EXERCISE INSTRUCTIONS: The listing should be printed again without a single change.
[Start of section]
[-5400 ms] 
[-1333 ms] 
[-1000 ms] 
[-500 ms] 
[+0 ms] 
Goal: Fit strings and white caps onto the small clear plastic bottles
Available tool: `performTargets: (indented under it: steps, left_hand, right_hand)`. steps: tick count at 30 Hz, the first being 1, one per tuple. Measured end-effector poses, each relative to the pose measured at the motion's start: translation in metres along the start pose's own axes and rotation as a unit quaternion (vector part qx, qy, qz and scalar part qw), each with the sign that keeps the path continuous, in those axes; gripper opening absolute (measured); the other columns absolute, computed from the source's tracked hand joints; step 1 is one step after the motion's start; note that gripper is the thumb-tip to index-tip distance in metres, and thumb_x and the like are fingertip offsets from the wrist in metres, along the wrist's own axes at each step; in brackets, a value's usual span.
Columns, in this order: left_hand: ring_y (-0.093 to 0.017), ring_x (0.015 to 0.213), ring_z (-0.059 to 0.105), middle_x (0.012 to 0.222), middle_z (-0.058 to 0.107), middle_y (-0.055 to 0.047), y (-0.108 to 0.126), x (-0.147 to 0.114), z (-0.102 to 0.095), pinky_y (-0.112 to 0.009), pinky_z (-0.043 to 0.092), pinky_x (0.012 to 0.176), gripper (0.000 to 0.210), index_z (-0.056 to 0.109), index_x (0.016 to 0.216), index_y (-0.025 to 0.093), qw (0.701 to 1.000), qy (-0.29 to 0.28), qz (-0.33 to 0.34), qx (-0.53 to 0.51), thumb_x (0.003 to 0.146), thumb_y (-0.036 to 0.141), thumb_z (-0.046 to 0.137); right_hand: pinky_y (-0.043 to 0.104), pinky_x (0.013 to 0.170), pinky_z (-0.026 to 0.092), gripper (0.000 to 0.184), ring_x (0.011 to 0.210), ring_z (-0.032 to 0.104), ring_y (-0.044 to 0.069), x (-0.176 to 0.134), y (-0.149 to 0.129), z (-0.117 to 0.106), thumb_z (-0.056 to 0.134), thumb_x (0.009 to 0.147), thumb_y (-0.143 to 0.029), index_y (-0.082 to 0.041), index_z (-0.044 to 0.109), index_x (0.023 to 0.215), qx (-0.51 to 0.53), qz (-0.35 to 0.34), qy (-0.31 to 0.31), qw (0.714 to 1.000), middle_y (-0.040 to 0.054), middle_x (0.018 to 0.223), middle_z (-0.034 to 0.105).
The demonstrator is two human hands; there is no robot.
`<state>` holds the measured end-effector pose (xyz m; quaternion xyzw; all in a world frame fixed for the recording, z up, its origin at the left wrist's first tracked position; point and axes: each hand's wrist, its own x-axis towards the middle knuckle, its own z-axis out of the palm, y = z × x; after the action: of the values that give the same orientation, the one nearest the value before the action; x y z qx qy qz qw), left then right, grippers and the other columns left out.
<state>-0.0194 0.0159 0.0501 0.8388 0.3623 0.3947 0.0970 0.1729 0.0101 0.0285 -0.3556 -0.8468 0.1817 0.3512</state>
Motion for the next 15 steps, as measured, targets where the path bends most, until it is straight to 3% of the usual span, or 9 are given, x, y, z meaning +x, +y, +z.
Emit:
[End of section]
PROBLEM SOLUTION:
[-5400 ms] 
[-1333 ms] 
[-1000 ms] 
[-500 ms] 
[+0 ms] 
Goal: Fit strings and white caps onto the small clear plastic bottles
Available tool: `performTargets: (indented under it: steps, left_hand, right_hand)`. steps: tick count at 30 Hz, the first being 1, one per tuple. Measured end-effector poses, each relative to the pose measured at the motion's start: translation in metres along the start pose's own axes and rotation as a unit quaternion (vector part qx, qy, qz and scalar part qw), each with the sign that keeps the path continuous, in those axes; gripper opening absolute (measured); the other columns absolute, computed from the source's tracked hand joints; step 1 is one step after the motion's start; note that gripper is the thumb-tip to index-tip distance in metres, and thumb_x and the like are fingertip offsets from the wrist in metres, along the wrist's own axes at each step; in brackets, a value's usual span.
Columns, in this order: left_hand: ring_y (-0.093 to 0.017), ring_x (0.015 to 0.213), ring_z (-0.059 to 0.105), middle_x (0.012 to 0.222), middle_z (-0.058 to 0.107), middle_y (-0.055 to 0.047), y (-0.108 to 0.126), x (-0.147 to 0.114), z (-0.102 to 0.095), pinky_y (-0.112 to 0.009), pinky_z (-0.043 to 0.092), pinky_x (0.012 to 0.176), gripper (0.000 to 0.210), index_z (-0.056 to 0.109), index_x (0.016 to 0.216), index_y (-0.025 to 0.093), qw (0.701 to 1.000), qy (-0.29 to 0.28), qz (-0.33 to 0.34), qx (-0.53 to 0.51), thumb_x (0.003 to 0.146), thumb_y (-0.036 to 0.141), thumb_z (-0.046 to 0.137); right_hand: pinky_y (-0.043 to 0.104), pinky_x (0.013 to 0.170), pinky_z (-0.026 to 0.092), gripper (0.000 to 0.184), ring_x (0.011 to 0.210), ring_z (-0.032 to 0.104), ring_y (-0.044 to 0.069), x (-0.176 to 0.134), y (-0.149 to 0.129), z (-0.117 to 0.106), thumb_z (-0.056 to 0.134), thumb_x (0.009 to 0.147), thumb_y (-0.143 to 0.029), index_y (-0.082 to 0.041), index_z (-0.044 to 0.109), index_x (0.023 to 0.215), qx (-0.51 to 0.53), qz (-0.35 to 0.34), qy (-0.31 to 0.31), qw (0.714 to 1.000), middle_y (-0.040 to 0.054), middle_x (0.018 to 0.223), middle_z (-0.034 to 0.105).
The demonstrator is two human hands; there is no robot.
`<state>` holds the measured end-effector pose (xyz m; quaternion xyzw; all in a world frame fixed for the recording, z up, its origin at the left wrist's first tracked position; point and axes: each hand's wrist, its own x-axis towards the middle knuckle, its own z-axis out of the palm, y = z × x; after the action: of the values that give the same orientation, the one nearest the value before the action; x y z qx qy qz qw), left then right, grippers and the other columns left out.
<state>-0.0194 0.0159 0.0501 0.8388 0.3623 0.3947 0.0970 0.1729 0.0101 0.0285 -0.3556 -0.8468 0.1817 0.3512</state>
Motion for the next 15 steps, as measured, targets where the path bends most, until it is straight to 3% of the usual span, or 9 are given, x, y, z meaning +x, +y, +z.
Emit:

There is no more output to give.